Perhaps the biggest disappointment about the whole GCSE reform announcement was the name of the new qualification, that will replace the GCSE.
It purports to be a ‘ Baccalaureate’. It is ,of course ,no such thing.
To suggest that these revamped GCSEs are a form of Baccalaureate is, in itself, misleading. After all, that suggests a cross curricular approach to studies, more teaching time to support pupils ,more self-motivated individual study and project work, none of which is envisaged in this new EBC qualification, or certainly not as announced this week. The term ‘Baccalaureate’ is used to make it sound thoroughly european, cross cutting, and modern.
Those who run the International Baccalaureate, and indeed who study it, have grounds for feeling somewhat peeved by the antics of politicians who bandy the term Baccalaureate around , in such a cavalier, interchangeable ,and ,frankly, disingenuous, way.
Some hoped the qualification would be called the O Level, others ‘ the Gove Level’. Imagine failing the Gove! It cant be the Ebacc ,which we already have, of course, as that is not actually a qualification, even though Ministers insist on referring to the future qualification as the Ebacc , adding to the confusion.
The Ebacc, as we know it, and have understood it until now at least, is a measure of the achievement (though not a qualification) of pupils who have gained GCSE or iGCSE passes, graded A*-C, in English, mathematics, two sciences, a modern or ancient foreign language and a humanity ( ie history or geography).

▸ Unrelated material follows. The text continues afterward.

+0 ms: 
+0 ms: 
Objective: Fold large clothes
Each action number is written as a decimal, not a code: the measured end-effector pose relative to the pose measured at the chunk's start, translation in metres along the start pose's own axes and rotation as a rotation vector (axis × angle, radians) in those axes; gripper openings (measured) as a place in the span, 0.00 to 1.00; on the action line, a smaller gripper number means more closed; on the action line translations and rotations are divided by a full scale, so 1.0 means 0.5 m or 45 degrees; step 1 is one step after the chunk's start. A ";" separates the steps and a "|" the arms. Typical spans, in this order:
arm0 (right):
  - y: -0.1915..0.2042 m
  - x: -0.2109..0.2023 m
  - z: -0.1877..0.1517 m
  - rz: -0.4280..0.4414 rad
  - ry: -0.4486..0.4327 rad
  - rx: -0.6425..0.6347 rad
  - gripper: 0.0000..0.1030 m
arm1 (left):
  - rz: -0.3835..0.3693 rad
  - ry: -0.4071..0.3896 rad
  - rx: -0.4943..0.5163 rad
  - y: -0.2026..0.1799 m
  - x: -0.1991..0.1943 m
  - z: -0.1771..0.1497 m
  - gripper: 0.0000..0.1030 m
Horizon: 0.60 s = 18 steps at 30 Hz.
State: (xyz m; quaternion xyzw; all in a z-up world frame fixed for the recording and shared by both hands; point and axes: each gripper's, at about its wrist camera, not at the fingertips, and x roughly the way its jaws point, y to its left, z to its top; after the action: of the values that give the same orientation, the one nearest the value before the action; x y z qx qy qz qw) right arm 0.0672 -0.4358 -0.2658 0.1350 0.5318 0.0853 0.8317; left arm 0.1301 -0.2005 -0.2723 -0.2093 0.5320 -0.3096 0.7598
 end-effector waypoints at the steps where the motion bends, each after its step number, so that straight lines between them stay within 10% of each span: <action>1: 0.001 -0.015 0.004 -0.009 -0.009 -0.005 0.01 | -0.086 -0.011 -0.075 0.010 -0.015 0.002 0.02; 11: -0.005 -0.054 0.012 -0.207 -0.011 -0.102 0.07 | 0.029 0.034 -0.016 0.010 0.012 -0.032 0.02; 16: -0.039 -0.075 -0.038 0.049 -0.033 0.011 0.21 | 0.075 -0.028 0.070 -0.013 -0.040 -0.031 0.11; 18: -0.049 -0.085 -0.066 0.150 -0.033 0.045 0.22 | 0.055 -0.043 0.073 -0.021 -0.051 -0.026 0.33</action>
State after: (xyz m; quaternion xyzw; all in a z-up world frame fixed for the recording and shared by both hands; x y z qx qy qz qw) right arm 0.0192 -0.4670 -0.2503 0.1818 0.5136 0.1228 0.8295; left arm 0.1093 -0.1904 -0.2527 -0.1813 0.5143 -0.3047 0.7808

It is seen as just one new piece of information included in the achievement and attainment tables, aimed at encouraging schools to focus on core academic subjects.
The new qualification on the other hand is the English Baccalaureate Certificate ,or EBC. Still with me? See the difference?
Jacob Rees-Mogg MP prompted a few sniggers in the back row of the lower sixth form when he quipped: ‘The problem with EBACC is it sounds like a rather disappointing run of O-level results’ (or GCSE results for that matter).
Calling the qualification a Baccalaureate is intended to transmit the impression that this qualification is something that it clearly is not, whatever its intrinsic merits,(and there are some real positives). So, its not a great start.